--- Prompt ---
Apart from the images, reproduce all of the data word for word.

--- Information supplied ---
....................
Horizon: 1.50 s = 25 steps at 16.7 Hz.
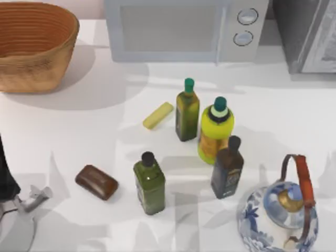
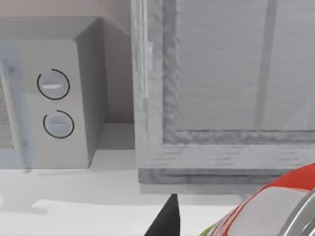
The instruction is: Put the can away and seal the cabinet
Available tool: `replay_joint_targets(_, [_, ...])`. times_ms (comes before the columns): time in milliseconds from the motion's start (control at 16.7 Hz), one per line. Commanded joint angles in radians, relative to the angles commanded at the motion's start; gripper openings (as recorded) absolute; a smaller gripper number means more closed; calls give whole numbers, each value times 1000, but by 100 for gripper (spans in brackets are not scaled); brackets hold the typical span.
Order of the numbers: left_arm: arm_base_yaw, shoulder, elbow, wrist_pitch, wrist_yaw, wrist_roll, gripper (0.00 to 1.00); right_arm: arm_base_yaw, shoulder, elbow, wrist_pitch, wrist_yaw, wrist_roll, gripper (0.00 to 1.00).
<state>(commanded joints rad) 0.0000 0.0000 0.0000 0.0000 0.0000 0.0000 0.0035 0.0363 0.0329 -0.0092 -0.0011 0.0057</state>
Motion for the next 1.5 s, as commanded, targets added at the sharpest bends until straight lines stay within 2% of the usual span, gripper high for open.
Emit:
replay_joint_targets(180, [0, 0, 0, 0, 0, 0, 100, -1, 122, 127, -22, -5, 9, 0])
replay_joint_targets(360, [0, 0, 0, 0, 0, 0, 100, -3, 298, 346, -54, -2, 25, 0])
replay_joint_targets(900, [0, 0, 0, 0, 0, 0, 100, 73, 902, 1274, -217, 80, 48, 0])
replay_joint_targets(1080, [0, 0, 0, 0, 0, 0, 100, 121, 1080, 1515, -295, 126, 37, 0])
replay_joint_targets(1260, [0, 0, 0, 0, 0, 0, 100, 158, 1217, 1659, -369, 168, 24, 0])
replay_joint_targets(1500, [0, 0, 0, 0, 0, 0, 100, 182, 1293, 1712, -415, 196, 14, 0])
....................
--- Finished exercise ---
Horizon: 1.50 s = 25 steps at 16.7 Hz.
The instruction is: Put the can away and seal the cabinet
Available tool: `replay_joint_targets(_, [_, ...])`. times_ms (comes before the columns): time in milliseconds from the motion's start (control at 16.7 Hz), one per line. Commanded joint angles in radians, relative to the angles commanded at the motion's start; gripper openings (as recorded) absolute; a smaller gripper number means more closed; calls give whole numbers, each value times 1000, but by 100 for gripper (spans in brackets are not scaled); brackets hold the typical span.
Order of the numbers: left_arm: arm_base_yaw, shoulder, elbow, wrist_pitch, wrist_yaw, wrist_roll, gripper (0.00 to 1.00); right_arm: arm_base_yaw, shoulder, elbow, wrist_pitch, wrist_yaw, wrist_roll, gripper (0.00 to 1.00).
<state>(commanded joints rad) 0.0000 0.0000 0.0000 0.0000 0.0000 0.0000 0.0035 0.0363 0.0329 -0.0092 -0.0011 0.0057</state>
Motion for the next 1.5 s, as commanded, targets added at the sharpest bends until straight lines stay within 2% of the usual span, gripper high for open.
Emit:
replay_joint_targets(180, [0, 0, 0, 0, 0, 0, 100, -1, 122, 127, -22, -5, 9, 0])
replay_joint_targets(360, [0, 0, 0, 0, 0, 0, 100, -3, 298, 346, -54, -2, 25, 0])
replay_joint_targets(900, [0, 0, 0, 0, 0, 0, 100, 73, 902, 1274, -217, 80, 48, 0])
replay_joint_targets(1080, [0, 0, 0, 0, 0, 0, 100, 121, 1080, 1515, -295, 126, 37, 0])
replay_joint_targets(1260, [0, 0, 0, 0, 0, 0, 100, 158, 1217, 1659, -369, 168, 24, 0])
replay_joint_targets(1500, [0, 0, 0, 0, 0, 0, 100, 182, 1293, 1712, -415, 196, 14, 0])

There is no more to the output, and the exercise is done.